Fray Mauro resopló, vertió una porción generosa de vino en un vaso y se la acercó al hombre que seguía postrado.

—Da un buen sorbo —le dijo—. Quizá esto te suelte la lengua —le brillaron los ojos—, ¿o prefieres seguir fingiendo que eres un moro?

El Hakim bebió un buen trago, como el fraile le había pedido, y sintió cómo el vino le calentaba el resto del cuerpo, desde la garganta hasta el taparrabos que aún llevaba puesto como única prenda. Se estaba espabilando cada vez más y en la cabeza no dejaba de darle vueltas a la idea de hasta qué punto debería confesarle al fraile su verdadera identidad.

—¿Por qué creéis que no soy moro? —le preguntó.

—Tu piel es oscura, pero del sol, no de sangre mora. Hablas el dialecto portugués de España pero no como los moros, tu forma de hablar es la de un hombre cultivado y tus ojos muestran inteligencia. Si tuviera que adivinar, diría que eres italiano.
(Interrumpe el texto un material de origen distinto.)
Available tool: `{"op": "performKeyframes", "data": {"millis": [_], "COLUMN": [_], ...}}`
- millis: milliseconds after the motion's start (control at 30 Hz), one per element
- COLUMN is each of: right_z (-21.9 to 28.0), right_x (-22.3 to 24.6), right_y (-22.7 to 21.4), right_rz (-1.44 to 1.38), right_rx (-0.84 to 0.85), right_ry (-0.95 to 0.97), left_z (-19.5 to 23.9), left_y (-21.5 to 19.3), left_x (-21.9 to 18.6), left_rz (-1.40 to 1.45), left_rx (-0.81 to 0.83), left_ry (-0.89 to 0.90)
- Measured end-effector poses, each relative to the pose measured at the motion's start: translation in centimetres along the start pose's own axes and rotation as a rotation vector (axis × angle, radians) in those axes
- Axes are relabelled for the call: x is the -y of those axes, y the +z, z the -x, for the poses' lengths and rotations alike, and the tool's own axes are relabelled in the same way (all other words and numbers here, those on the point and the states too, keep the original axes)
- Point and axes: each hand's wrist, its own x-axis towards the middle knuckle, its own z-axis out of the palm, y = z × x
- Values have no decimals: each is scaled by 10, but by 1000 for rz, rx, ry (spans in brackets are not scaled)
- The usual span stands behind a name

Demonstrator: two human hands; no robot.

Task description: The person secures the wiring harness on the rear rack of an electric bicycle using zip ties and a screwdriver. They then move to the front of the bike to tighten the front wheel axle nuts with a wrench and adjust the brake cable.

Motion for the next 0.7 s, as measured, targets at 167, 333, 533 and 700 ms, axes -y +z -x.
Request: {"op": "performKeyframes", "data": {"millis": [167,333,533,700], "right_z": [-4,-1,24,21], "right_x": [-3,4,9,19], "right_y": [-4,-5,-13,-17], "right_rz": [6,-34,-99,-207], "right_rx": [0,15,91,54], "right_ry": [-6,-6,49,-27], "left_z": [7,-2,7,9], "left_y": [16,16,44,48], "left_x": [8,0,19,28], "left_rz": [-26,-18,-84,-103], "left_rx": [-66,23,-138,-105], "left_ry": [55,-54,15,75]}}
Las galeras moras están llenas de esclavos cristianos que un mal día cayeron en manos de los corsarios. Si tú fueras uno de ellos, es lógico que hayas intentado escapar, pero no si fueses moro.

El Hakim se dio cuenta de que no tenía sentido intentar engañar al franciscano.

—Soy cristiano como vos, hermano —admitió, hablando en italiano—. Hace casi ocho años el barco en el que estaba viajando a Trebisonda fue capturado por un bergantín moro y a mí me vendieron como esclavo.

—¿Y cómo te llamas?

El Hakim dudó un momento.

—Andrea Bianco.

Los ojos del fraile se abrieron de par en par.

—¿Cuál era tu profesión antes de que te capturaran? —preguntó con gran agitación—. ¿Y dónde vivías?

—Soy cartógrafo. Y ciudadano de Venecia.

III

El fraile gordito miraba al hombre quemado por el sol, con los ojos llenos de entusiasmo.


Benedicamus!
—exclamó—. Esto es un milagro. Un verdadero milagro.

—Otros hombres han escapado de las galeras.

—Pero no Andrea Bianco, el cartógrafo de Venecia.
Sancta Maria!
—se persignó a toda prisa—. Esto es increíble.

—Entonces, ¿habéis oído hablar de mí?

—¿Que si he oído hablar de ti? ¿No diseñaste un mapa del mundo en 1436?

—Sí.

—Yo era un lego entonces y estaba trabajando en el convento de los camaldulenses fuera de Venecia, en el comercio de la cartografía. Cuando entré al servicio del príncipe Enrique I, supe que tenía copias de tus mapas en Lagos.


Eccolo!
—exclamó Andrea—. Recuerdo haberle mandado un portafolio hace ocho años.

—Nos han servido como guía desde entonces y se han hecho copias por todo el Mediterráneo —le aseguró el fraile—. Pocos mapas han sido diseñados como los de Andrea Bianco.

—¿Habláis así de Andrea Bianco porque no me creéis?

Fray Mauro negó con la cabeza.

—En las órdenes sagradas aceptamos que todo hombre dice la verdad, hijo mío, mientras no se demuestre lo contrario. La verdad sobre tu identidad no me toca a mí decidirla; lo dejaremos a don Bartholomeu di Perestrello.